Revenue is reported across four segments: Las Vegas Strip Resorts ($2.18B, flat YoY), Regional Operations ($918M, +2% YoY), MGM China ($1.12B, +9% YoY), and MGM Digital ($183M, +43% YoY). MGM China contributed 25% of total revenue but 22% of Segment Adjusted EBITDAR. The strong growth in MGM China reflects recovery in Macau. MGM Digital remains loss-making at the EBITDAR level (-$26M) but improved from -$34M a year ago. The lease-intensive structure (triple net leases) means Rent Expense of $565M is deducted below Segment EBITDAR, highlighting the capital-light model for domestic properties.

Cash Flow Quality

Cash Flow Quality

The cash flow statement for Q1 FY2027 (three months ended March 31, 2026) shows robust operating cash flow (CFO) of $567.8 million, significantly exceeding net income of $174.8 million. This divergence is typical and driven by non-cash charges: depreciation and amortization of $263.7 million, stock-based compensation of $35.1 million, and other adjustments. The operating cash flow coverage of net income is 3.25x, indicating strong conversion.

Capex Intensity and Free Cash Flow

Capital expenditures totaled $154.7 million, a 32% decline from $228.0 million in the prior year, reflecting lower investment spending.
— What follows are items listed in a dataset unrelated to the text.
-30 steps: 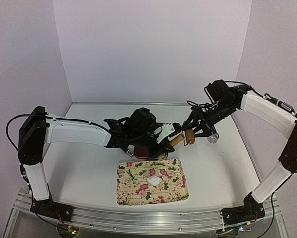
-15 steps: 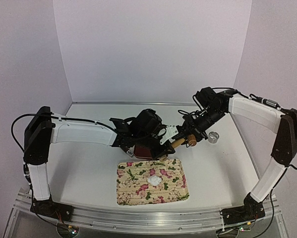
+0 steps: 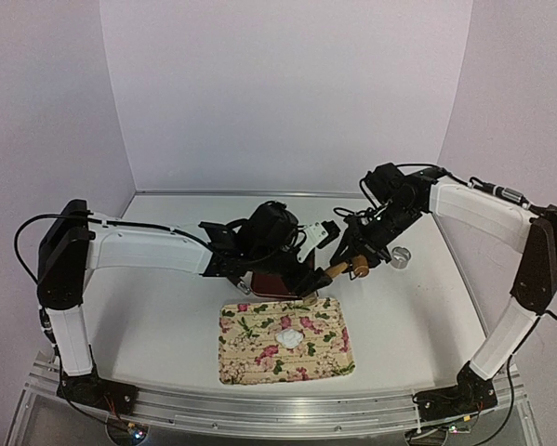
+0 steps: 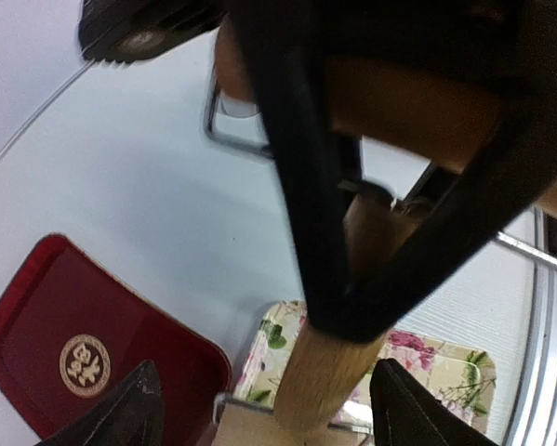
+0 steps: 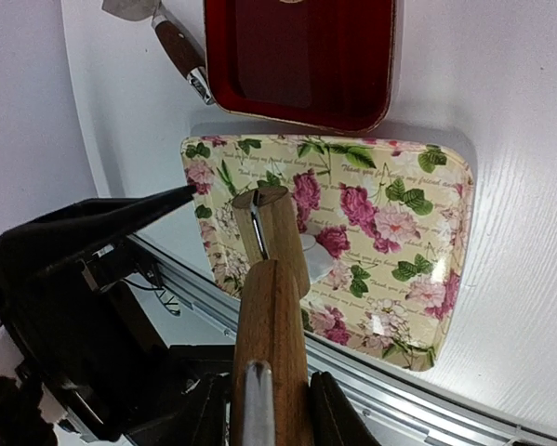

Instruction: Roll out the dumpling wrappers from the dough

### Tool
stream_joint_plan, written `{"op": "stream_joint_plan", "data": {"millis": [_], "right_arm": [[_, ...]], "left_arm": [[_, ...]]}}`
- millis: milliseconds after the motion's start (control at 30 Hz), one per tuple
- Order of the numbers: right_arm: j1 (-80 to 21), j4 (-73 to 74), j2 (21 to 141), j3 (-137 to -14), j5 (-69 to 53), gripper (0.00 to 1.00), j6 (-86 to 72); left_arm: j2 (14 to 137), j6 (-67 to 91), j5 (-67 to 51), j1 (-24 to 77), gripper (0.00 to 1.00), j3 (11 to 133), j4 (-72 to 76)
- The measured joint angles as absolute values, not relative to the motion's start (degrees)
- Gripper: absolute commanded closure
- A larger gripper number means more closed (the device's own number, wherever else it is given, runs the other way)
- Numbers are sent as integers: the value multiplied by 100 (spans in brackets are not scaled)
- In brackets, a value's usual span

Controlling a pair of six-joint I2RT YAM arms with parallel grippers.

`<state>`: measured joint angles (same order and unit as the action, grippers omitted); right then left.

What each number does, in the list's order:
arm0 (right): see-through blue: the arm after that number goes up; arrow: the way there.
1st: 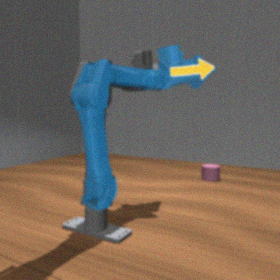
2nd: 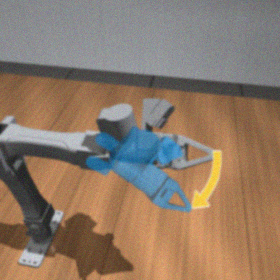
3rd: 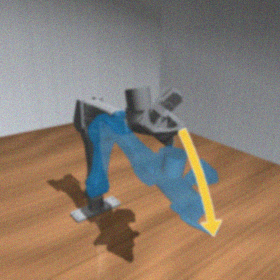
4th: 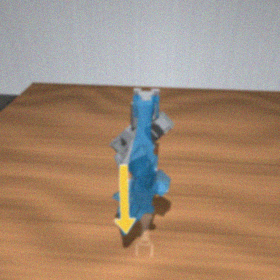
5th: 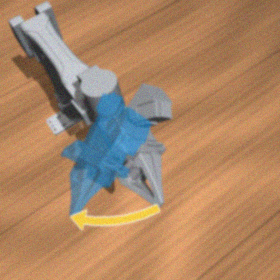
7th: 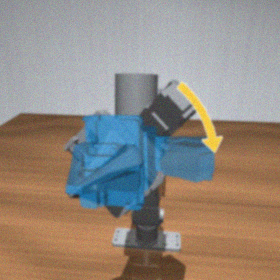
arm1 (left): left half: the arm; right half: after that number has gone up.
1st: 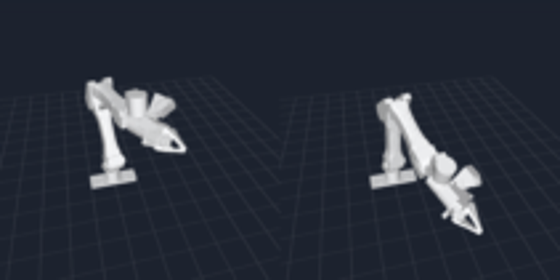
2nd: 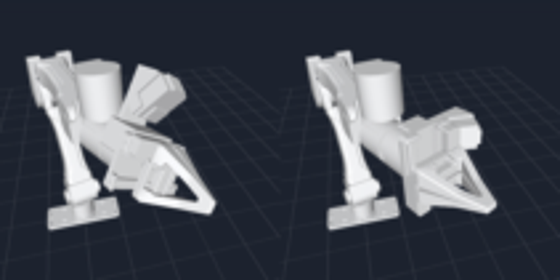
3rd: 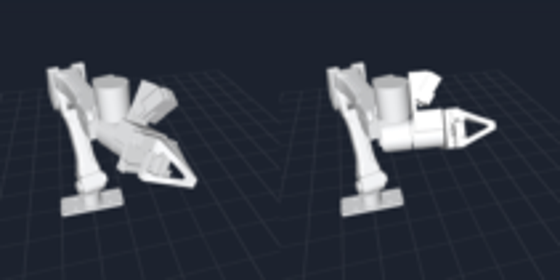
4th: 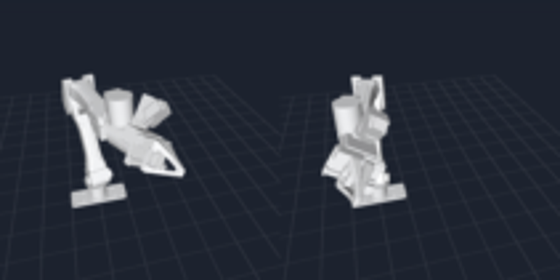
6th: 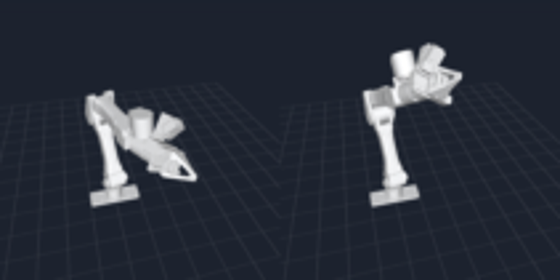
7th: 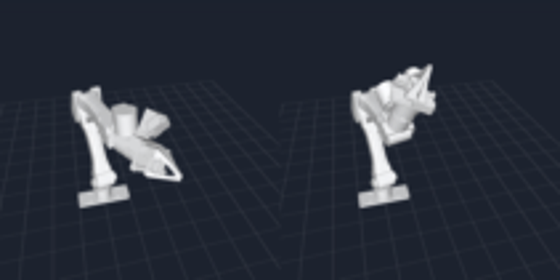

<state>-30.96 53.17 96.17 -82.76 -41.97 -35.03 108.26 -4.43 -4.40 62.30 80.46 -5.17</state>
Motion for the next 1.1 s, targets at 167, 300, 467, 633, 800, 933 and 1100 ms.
{"op": "stream_joint_plan", "data": {"millis": [167,300,467,633,800,933,1100], "right_arm": [[-3107,5361,9033,-8175,-3837,100,-3432],[-3105,5365,8439,-7930,-3714,100,-3281],[-3107,5434,7760,-7331,-3769,100,-3106],[-3214,5628,7451,-7133,-3792,100,-3251],[-3959,5675,7505,-7186,-3391,100,-3666],[-4723,5803,8047,-7717,-2831,100,-4097],[-5337,5755,8973,-8593,-2221,100,-4551]], "left_arm": [[9991,594,-432,6219,18,7245,-450],[9262,1650,-374,6218,17,6701,-744],[8690,3568,-279,6165,18,6389,-1881],[8340,5125,-368,6032,19,5666,-2791],[7572,5900,-592,5536,29,4759,-3272],[7150,5964,-894,4873,32,4360,-3245],[7636,5556,-1314,4709,36,4479,-3136]]}}
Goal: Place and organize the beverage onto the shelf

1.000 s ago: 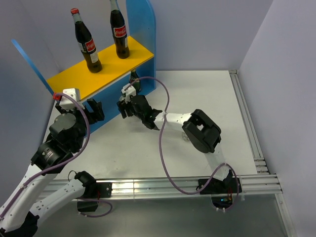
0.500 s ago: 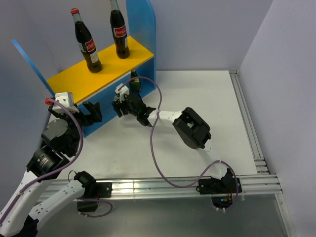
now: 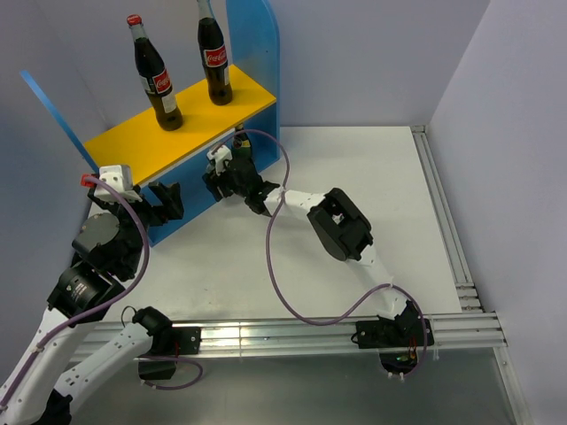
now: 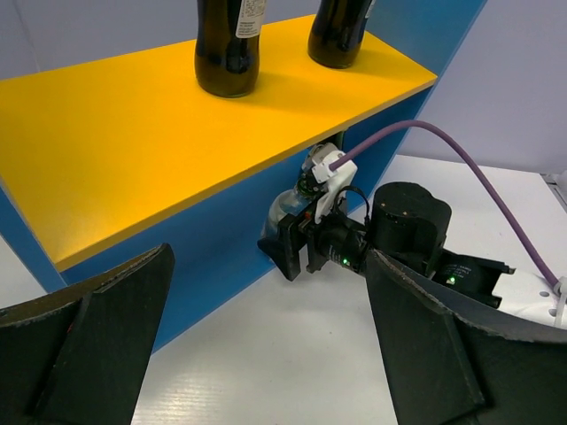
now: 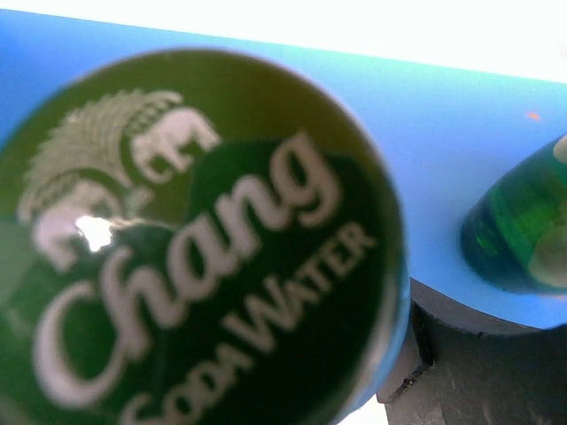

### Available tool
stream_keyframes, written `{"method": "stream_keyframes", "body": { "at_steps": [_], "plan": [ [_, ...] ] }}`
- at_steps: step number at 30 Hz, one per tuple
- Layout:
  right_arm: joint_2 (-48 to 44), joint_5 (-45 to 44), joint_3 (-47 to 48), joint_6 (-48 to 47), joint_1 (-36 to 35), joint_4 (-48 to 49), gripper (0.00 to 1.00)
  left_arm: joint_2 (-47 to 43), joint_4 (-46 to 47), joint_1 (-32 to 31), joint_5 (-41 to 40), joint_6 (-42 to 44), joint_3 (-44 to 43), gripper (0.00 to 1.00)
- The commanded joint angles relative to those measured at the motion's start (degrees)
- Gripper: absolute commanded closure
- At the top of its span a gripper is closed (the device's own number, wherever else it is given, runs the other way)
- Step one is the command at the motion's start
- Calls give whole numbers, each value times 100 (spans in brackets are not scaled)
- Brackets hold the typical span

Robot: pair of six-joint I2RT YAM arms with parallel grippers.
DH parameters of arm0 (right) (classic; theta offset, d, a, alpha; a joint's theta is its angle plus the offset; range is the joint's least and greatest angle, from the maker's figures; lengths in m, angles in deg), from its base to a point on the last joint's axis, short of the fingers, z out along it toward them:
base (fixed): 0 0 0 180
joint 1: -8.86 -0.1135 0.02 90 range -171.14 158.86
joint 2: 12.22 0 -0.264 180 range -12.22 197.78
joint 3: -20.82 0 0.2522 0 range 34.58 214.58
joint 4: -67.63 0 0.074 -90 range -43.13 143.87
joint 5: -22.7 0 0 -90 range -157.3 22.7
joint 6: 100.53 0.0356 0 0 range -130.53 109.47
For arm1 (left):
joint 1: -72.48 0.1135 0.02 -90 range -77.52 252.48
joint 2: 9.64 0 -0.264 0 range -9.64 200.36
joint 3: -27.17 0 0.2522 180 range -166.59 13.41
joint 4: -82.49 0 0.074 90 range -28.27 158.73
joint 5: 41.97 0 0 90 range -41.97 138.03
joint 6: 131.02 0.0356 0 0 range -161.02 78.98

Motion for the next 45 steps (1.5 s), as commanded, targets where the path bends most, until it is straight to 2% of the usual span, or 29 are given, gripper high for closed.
{"method": "stream_keyframes", "body": {
  "at_steps": [1,5,13,19,23,26,32,35,45],
  "plan": [
    [-169,209,625,-345,-6,618,99,-36,243,93,239,51,-5,4],
    [-116,147,713,-556,-6,530,89,-132,269,128,274,68,4,3],
    [68,1024,1161,-1023,20,-67,86,-194,217,137,257,68,-58,3],
    [130,1683,1372,-1041,160,-278,74,-273,199,128,274,77,-93,3],
    [192,1922,1478,-1014,240,-445,70,-326,129,137,265,68,-198,3],
    [235,1949,1601,-1023,258,-524,65,-396,155,128,292,86,-198,3],
    [517,1862,2216,-1006,266,-1051,61,-449,147,128,318,121,-242,2],
    [491,1800,2164,-962,266,-999,55,-440,129,137,327,121,-260,2],
    [482,1773,2137,-944,275,-955,45,-475,15,137,432,103,-479,2]
  ]
}}
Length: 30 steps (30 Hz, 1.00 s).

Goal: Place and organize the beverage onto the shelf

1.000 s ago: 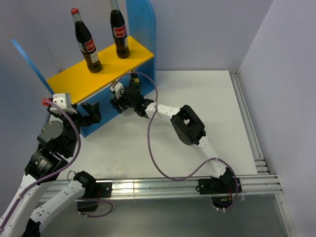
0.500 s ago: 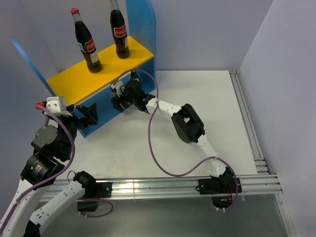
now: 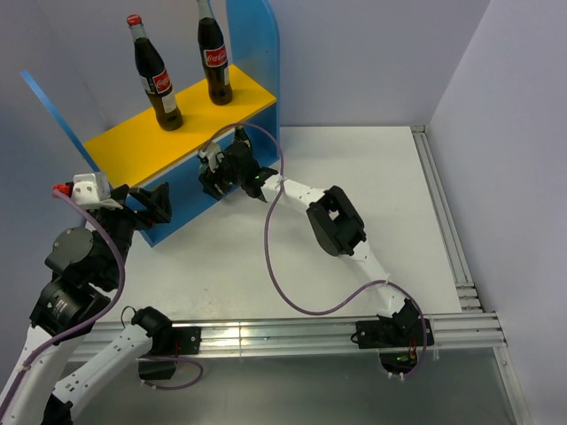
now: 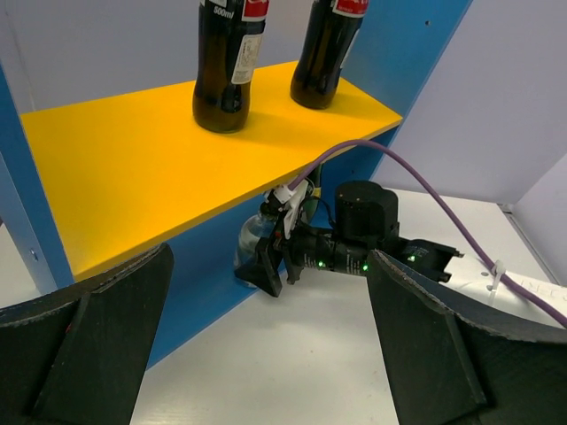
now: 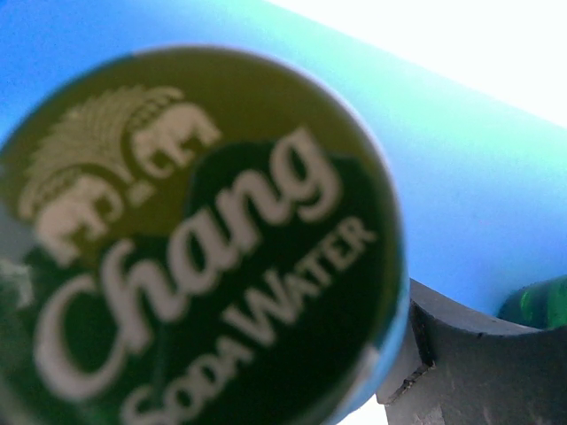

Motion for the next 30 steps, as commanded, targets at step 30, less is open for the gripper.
{"method": "stream_keyframes", "body": {
  "at_steps": [30],
  "plan": [
    [-250,238,364,-4,42,626,20,-181,56,25,155,174,-162,2]
  ]
}}
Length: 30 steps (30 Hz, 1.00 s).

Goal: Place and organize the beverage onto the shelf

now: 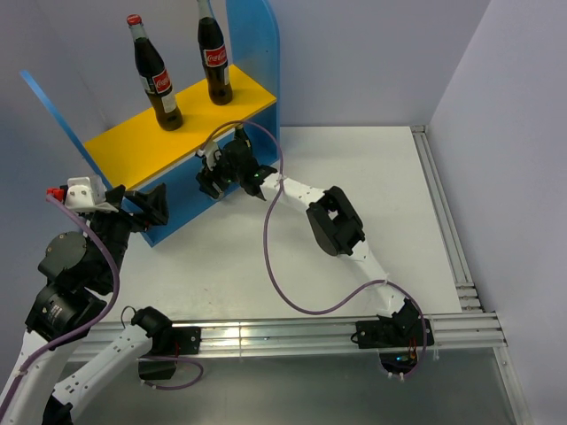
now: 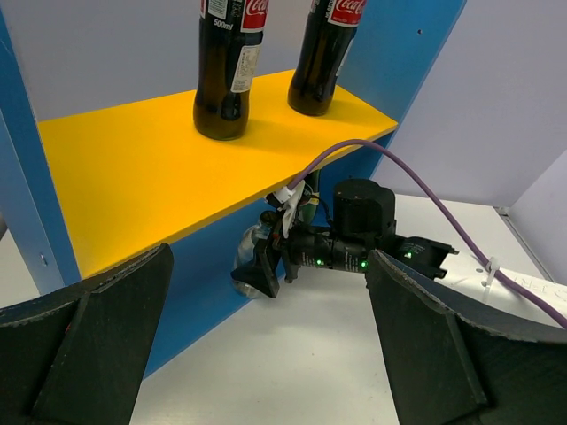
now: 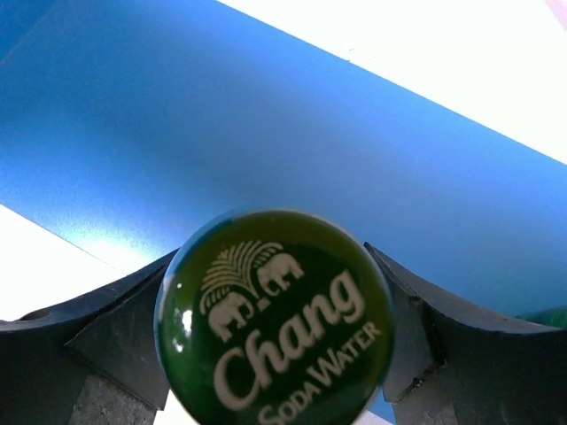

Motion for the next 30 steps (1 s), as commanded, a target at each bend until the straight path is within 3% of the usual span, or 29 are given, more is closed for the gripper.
{"method": "stream_keyframes", "body": {
  "at_steps": [1,20,26,30],
  "plan": [
    [-410,-68,24,94,26,753,20,-48,85,25,113,91,-86,2],
    [-1026,-280,-1040,393,26,1097,18,-12,102,25,131,100,-24,2],
    [-1131,-262,-1198,472,26,1079,23,-39,111,25,122,117,-24,2],
    [-1096,-332,-1137,525,26,1044,38,-48,102,25,122,117,-24,2]
  ]
}}
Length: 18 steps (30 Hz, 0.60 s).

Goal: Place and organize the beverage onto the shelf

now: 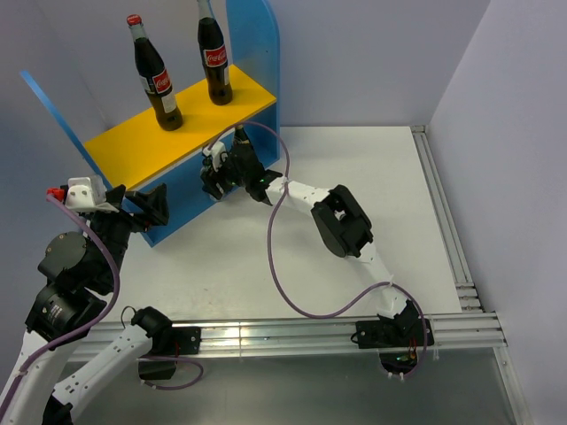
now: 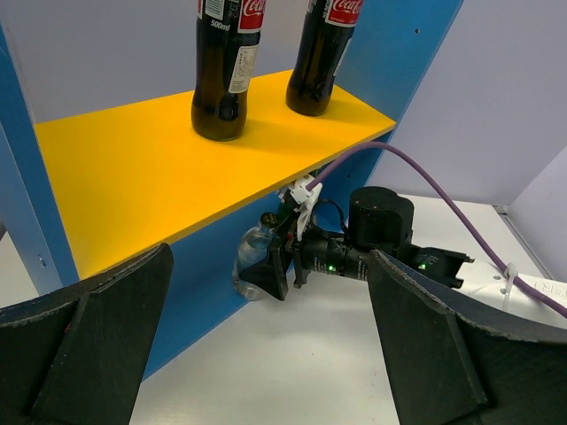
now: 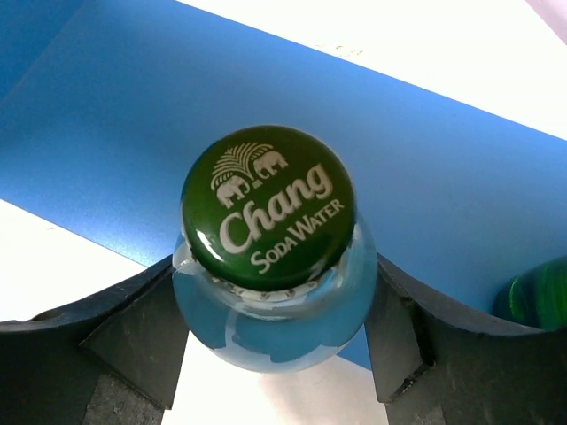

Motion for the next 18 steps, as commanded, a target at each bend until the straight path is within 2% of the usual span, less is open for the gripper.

While free cash flow is not explicitly stated, implied FCF (CFO minus capex) is approximately $413.1 million, providing ample coverage for share repurchases of $88.9 million.

Working Capital and Anomalies

Working capital changes were a net use of cash: accounts receivable increased $23.1 million (driven by growth), prepaid expenses rose $76.9 million, and accounts payable and accrued liabilities decreased $98.0 million. A notable item is the net income tax refund of $86.8 million (supplemental disclosure), which boosted operating cash flow. Additionally, the company recorded foreign currency transaction gains of $25.3 million, reversing prior-year losses. The change in cash and equivalents was $229.2 million, ending at $2.38 billion.

Capital Returns

Share repurchases of $88.9 million were significantly lower than the $489.3 million in the prior year, while net debt borrowings of $178.4 million were added. No common dividends were paid. Overall, the company maintained strong liquidity and cash generation.